Give Your eCommerce Venture A Computer Vision Boost.

Ecommerce returns

E-commerce can be a tough gig, given rapidly evolving technologies,  changing consumer preferences, and a glut of choices. In this scenario, the most agile eCommerce companies are those that can adapt artificial intelligence (AI) driven technologies to automating back-end processes and freeing up human capital to discover more innovative ways to grow their business. 

Computer Vision is one such technology. 

What is a Computer Vision system?

A Computer Vision system is defined as one that “acquires, processes, and analyzes real-world images in order to produce numerical or symbolic information, often in the form of a decision.” Although there are building blocks common to all Computer Vision algorithms, as the applications evolve, each requires a specialized adaptation that enhances its capabilities.

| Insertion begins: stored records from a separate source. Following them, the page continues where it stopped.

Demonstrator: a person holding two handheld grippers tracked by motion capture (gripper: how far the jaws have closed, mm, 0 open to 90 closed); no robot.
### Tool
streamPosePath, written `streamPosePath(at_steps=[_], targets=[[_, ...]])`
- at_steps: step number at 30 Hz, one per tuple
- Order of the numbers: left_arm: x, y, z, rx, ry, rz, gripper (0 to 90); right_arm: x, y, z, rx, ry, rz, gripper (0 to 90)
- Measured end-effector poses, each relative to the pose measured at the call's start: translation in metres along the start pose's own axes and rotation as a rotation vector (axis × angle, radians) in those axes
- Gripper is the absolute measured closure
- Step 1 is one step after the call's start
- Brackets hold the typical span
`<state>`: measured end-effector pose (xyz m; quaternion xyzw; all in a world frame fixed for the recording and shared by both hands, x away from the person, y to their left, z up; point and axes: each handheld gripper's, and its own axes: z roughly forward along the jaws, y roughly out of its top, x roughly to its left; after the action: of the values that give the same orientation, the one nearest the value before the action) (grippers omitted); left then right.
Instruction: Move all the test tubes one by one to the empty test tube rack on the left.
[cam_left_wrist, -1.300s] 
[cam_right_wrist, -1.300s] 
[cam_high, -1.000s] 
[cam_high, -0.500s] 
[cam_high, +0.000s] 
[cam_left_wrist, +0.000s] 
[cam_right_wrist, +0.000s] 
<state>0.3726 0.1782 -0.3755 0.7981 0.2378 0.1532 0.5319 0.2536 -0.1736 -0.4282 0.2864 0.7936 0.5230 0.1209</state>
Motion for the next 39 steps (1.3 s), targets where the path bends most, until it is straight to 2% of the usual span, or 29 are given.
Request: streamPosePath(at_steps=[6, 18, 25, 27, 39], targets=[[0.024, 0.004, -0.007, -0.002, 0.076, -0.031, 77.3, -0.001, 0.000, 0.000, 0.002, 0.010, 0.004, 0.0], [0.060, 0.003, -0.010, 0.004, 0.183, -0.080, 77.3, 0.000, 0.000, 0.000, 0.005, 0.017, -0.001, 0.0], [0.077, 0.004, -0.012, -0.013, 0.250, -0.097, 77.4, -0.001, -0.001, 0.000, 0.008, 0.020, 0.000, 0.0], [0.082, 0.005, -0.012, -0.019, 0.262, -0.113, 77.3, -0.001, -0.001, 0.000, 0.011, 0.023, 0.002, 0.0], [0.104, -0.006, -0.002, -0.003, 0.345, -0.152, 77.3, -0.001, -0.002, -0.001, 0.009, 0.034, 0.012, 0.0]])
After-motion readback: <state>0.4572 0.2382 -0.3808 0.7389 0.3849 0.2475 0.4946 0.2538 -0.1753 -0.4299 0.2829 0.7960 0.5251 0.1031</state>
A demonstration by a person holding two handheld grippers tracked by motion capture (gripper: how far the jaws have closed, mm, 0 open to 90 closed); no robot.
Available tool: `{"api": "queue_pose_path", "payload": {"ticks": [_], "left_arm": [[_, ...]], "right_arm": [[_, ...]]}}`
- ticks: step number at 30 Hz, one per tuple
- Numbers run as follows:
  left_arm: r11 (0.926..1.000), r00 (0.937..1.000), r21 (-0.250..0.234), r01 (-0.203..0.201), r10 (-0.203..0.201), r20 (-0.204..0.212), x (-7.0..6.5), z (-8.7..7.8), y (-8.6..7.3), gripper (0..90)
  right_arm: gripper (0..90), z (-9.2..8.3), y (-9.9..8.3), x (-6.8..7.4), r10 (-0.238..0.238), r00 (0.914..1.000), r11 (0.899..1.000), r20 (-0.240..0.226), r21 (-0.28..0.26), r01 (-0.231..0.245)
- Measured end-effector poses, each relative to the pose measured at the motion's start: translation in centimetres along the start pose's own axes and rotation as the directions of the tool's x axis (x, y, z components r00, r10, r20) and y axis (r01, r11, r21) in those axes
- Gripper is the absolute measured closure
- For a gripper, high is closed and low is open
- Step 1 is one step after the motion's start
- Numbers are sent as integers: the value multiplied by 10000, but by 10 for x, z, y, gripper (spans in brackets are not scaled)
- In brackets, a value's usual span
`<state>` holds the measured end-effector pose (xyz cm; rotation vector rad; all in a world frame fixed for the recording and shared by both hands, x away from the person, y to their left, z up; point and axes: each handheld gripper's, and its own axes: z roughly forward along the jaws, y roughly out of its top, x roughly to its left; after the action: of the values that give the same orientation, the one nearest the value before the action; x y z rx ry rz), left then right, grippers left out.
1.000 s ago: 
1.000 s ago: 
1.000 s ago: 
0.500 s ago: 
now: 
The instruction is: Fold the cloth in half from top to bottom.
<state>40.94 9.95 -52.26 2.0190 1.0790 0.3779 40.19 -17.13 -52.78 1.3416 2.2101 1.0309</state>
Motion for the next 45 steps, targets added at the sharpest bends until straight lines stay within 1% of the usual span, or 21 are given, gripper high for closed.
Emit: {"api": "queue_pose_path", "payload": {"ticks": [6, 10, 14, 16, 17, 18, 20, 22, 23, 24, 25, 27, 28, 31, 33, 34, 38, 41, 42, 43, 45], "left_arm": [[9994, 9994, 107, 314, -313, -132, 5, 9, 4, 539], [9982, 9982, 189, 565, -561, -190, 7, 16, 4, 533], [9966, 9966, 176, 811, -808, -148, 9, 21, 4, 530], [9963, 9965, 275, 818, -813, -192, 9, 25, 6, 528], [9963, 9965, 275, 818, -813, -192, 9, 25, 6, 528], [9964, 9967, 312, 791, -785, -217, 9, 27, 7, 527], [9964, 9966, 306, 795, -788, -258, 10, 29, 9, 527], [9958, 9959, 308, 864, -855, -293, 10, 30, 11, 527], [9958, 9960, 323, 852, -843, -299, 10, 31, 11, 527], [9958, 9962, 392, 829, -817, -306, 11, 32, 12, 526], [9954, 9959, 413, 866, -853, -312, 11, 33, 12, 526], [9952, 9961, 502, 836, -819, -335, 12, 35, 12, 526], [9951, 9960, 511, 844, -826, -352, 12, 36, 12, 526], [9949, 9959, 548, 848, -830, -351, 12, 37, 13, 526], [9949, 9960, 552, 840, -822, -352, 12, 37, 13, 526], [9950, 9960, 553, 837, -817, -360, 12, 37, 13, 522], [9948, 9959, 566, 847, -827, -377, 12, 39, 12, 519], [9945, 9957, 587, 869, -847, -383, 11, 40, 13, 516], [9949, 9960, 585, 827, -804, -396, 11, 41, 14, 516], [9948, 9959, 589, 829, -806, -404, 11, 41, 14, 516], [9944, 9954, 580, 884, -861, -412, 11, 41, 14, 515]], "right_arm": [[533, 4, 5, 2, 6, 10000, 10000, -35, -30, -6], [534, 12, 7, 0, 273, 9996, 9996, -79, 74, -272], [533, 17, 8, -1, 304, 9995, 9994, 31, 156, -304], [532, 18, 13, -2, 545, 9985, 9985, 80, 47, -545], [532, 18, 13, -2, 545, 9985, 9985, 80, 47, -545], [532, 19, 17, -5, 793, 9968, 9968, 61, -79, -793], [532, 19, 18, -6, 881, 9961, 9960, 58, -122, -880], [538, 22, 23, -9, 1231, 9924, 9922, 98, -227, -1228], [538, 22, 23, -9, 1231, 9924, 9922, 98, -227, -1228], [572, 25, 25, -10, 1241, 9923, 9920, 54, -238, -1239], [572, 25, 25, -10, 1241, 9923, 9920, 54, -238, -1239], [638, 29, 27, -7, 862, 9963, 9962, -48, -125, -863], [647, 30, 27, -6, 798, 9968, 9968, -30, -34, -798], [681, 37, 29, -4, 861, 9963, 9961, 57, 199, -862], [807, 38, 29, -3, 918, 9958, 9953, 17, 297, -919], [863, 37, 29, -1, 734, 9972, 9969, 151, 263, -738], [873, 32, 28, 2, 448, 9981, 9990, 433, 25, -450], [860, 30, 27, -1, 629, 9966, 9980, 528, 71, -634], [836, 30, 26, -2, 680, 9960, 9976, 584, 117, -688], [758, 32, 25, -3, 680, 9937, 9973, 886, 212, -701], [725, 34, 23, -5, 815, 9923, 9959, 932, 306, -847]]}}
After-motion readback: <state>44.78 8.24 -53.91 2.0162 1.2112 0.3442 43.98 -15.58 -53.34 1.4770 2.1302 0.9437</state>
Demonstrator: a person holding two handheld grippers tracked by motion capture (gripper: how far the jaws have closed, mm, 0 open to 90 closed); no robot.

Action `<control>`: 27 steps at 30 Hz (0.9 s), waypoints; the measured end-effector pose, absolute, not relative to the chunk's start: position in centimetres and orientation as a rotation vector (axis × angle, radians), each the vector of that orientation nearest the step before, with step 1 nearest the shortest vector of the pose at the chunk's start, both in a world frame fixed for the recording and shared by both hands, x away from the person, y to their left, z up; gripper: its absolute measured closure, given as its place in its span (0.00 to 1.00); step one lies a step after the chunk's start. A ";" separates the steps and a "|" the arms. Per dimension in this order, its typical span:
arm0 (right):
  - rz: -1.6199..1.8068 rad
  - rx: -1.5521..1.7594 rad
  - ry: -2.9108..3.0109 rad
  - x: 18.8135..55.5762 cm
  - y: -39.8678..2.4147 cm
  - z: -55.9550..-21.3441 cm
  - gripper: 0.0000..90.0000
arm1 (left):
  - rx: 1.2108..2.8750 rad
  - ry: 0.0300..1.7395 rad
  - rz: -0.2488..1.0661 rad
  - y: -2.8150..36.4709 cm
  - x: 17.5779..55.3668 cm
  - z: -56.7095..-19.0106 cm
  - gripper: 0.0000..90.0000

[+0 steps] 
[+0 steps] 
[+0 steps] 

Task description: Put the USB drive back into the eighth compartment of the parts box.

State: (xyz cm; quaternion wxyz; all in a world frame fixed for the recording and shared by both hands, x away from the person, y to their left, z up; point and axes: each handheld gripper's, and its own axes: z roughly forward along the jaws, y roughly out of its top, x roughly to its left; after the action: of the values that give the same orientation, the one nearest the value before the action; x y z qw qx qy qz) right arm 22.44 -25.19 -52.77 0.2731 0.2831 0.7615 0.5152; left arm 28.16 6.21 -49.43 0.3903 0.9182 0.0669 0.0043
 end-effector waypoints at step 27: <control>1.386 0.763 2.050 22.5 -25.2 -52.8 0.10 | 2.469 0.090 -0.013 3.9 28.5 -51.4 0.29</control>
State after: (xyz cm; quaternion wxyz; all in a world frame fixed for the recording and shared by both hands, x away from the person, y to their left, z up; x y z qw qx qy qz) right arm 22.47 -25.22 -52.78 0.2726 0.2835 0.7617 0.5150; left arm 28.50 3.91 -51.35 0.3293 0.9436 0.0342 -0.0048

Historically speaking, Computer Vision has been around for the last few decades. Lately, the commercial potential of Computer Vision has come to the fore, with applications in fields ranging from consumer-oriented (eCommerce, retail, medical, entertainment) to manufacturing (automotive, industrial) as well as security and surveillance. 

The forecast for the Computer Vision market is highly upbeat. It was valued at USD 13.75 billion around 2019 and is projected to reach USD 24.03 billion by 2027, growing at a CAGR of 7.8% between 2020 to 2027.

AI applications in retail
The applications of AI in retail and eCommerce are many and varied:

AI in Strategy

  • Intelligent demand forecasting
  • Intelligent pricing 
  • Competitor price monitoring

AI in customer-driven business development

  • Customer segmentation
  • Customer churn prediction
  • Personalized product recommendation
  • Predicting lifetime customer value
  • Automated content generation

How Computer Vision AI application drives eCommerce

  • Product image analysis
  • Digital asset management

eCommerce sites are nothing without their repertoire of product images. Managing said images  as part of the inventory as well as is a major task for an eCommerce site, especially when images run into the hundreds and thousands. Computer Vision makes it easier by facilitating the following actions:

  1. Ensuring high quality and fidelity of images. 

It is necessary for eCommerce sites to display product images that are optimized for the internet. Computer Vision scans upload images of the requisite high quality. Similarly, for aggregator or marketplace websites, it makes it easy for the administrators to ensure that their merchants upload visuals that meet the website standard for dimensions, pixel values, and watermarks (or lack thereof). Computer vision also ensures hygiene and optimizes storage space by identifying and eliminating duplicate images. 

ecommerce
  1. Automatic product categorization

This falls under the object detection feature of Computer Vision. Previously, when products were uploaded on the eCommerce website, it was necessary to sort them manually into their categories, such as T-shirts, mugs, clothing etc. Now, with object detection capabilities, this classification process can be automated.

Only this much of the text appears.